La recensione su Scuola elementare

di cherubino
8 stelle

SCUOLA ELEMENTARE (1954) 

 

Alberto Lattuada, uno dei nostri migliori registi, sceglie come protagonisti di questo sentito "omaggio alla scuola" Riccardo Billi Mario Riva, componenti di una coppia comica di successo che sta per sciogliersi. E non sbaglia affidando loro, in questa commedia del 1954, ruoli che, se proprio non sono drammatici, di comico non hanno nulla.

Riva è il bidello Pilade che, per arrotondare, ospita nella sua casa il maestro Dante Trilli, impersonato da Billi.

Per l'intera durata del film, benchè il rapporto fra i due divenga sempre più amichevole, il bidello parla al maestro col "lei" mentre ne riceve il "tu", così, con naturalezza da parte di entrambi, senza che ciascuno dei due sembri esprimere un senso di superiorità o di inferioritã nei confronti dell'altro.

 

Il "Signor maestro" - anche se, come nel film, il suo stipendio non gli permette di abitare in un appartamentino per conto suo - era riconosciuto forse più di ogni altro come persona da rispettare.
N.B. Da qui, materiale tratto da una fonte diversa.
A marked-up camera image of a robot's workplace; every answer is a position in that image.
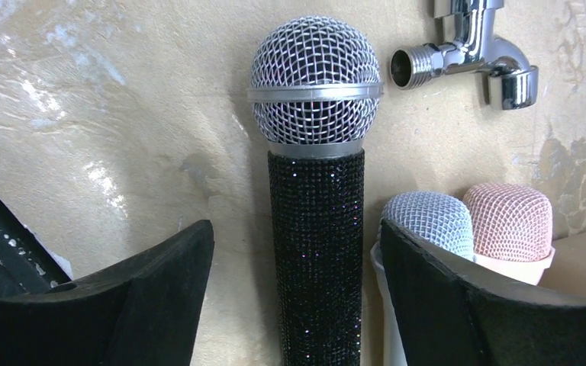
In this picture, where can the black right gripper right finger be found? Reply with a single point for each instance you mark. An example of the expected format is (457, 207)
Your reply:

Perchè? Perchè i nostri genitori ci affidavano, con totale fiducia, alla sua esperienza, autorità e cultura, per  trasformarci in cinque anni da fanciulli in giovani uomini, compito ben più ampio rispetto all'insegnare "materie", svolto da una sola persona nel quinquennio; o, spesso, due come nel mio caso (maestra prima e poi, dalla terza, maestro): compito di "educatore", svolto quasi sempre come una missione. (1)
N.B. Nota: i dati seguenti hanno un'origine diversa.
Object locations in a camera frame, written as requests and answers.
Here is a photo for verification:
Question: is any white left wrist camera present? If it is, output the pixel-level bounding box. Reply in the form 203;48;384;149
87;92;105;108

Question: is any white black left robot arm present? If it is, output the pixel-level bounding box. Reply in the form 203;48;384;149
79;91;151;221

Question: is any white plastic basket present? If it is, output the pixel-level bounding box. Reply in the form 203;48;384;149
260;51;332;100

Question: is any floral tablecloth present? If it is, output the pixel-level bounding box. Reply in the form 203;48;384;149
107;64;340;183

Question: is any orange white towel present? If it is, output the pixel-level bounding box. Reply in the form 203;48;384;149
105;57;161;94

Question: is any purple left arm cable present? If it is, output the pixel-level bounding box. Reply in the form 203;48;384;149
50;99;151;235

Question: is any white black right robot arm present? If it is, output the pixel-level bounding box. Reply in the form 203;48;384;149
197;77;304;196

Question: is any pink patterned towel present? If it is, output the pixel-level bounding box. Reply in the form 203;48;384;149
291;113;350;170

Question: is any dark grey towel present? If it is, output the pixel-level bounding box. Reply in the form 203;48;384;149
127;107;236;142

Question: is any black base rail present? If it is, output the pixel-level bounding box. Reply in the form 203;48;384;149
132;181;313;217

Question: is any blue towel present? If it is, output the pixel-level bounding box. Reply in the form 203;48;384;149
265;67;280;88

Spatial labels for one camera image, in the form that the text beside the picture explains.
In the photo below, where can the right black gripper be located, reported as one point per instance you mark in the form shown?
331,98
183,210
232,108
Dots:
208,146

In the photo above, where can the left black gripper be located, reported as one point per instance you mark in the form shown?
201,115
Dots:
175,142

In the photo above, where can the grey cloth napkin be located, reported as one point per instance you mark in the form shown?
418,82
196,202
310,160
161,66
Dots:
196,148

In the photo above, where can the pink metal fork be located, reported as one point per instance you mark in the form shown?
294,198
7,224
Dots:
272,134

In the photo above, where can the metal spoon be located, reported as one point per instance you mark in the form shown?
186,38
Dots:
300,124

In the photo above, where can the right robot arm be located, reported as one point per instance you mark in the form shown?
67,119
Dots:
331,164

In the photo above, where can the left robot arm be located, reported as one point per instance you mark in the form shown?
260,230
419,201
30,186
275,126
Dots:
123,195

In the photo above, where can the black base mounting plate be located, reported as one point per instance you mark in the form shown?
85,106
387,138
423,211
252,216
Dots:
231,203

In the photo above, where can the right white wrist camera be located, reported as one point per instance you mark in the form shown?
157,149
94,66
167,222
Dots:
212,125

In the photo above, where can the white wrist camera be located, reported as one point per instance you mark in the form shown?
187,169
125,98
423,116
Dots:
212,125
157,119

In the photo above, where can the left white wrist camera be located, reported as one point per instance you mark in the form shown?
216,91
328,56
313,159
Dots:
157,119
Dice, il maestro Trilli, parlando del suo secondo libro, che sta scrivendo: "I bambini sono una nostra invenzione. Sono uomini, piccoli ma uomini".

 

Missione che il nostro maestro comprende, alla fine del film, di non poter abbandonare, è la sua ragione di vita, quando - al momento di assumere un altro impiego assai più remunerativo per il quale sta per firmare la lettera di dimissioni, dopo aver fruito di un periodo di aspettativa - viene invitato a dire "due parole di chiusura" a scuola, alla cerimonia dei "premi al merito educativo". È un momento toccante, almeno lo è stato per me giacchè credo che Lattuada abbia ripreso una cerimonia autentica, con maestri veri premiati non solo per lunghissima attività ma per numerosi e sconosciuti episodi veri di abnegazione citati al momento della premiazione, coi loro volti modesti e fieri: commovente.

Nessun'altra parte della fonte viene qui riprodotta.